- [TASK]:
Copy exactly the stretch of data below from the line with "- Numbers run" through the line with "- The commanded", including both of those lines.

═══ DATA

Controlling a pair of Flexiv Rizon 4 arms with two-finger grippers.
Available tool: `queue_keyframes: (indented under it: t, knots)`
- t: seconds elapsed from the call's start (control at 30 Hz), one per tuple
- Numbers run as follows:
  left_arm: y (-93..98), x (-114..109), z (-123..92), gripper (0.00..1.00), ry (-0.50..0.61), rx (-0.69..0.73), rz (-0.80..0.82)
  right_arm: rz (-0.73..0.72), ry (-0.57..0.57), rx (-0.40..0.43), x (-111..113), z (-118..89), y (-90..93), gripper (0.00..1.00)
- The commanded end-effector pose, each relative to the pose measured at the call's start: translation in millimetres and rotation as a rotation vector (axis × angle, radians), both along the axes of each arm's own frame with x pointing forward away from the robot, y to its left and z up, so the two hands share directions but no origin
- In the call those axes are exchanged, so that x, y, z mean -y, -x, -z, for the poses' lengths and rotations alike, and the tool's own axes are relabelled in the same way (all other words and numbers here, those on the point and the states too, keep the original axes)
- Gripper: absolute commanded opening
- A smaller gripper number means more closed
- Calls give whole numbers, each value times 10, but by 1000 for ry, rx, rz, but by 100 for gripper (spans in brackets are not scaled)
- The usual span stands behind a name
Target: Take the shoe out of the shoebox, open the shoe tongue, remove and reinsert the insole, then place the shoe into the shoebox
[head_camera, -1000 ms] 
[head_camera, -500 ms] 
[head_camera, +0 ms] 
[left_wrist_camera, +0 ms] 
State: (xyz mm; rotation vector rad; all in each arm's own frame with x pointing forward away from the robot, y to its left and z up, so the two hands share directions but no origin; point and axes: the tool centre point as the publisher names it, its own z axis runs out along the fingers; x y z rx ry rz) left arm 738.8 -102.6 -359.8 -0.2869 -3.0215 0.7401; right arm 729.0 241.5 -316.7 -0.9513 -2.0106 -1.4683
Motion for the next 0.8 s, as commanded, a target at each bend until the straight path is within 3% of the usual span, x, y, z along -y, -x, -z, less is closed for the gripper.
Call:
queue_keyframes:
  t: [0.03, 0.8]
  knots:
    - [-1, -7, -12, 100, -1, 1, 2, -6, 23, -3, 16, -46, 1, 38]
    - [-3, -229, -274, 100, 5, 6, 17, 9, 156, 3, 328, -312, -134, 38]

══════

- [RESPONSE TO THIS TASK]:
- Numbers run as follows:
  left_arm: y (-93..98), x (-114..109), z (-123..92), gripper (0.00..1.00), ry (-0.50..0.61), rx (-0.69..0.73), rz (-0.80..0.82)
  right_arm: rz (-0.73..0.72), ry (-0.57..0.57), rx (-0.40..0.43), x (-111..113), z (-118..89), y (-90..93), gripper (0.00..1.00)
- The commanded end-effector pose, each relative to the pose measured at the call's start: translation in millimetres and rotation as a rotation vector (axis × angle, radians), both along the axes of each arm's own frame with x pointing forward away from the robot, y to its left and z up, so the two hands share directions but no origin

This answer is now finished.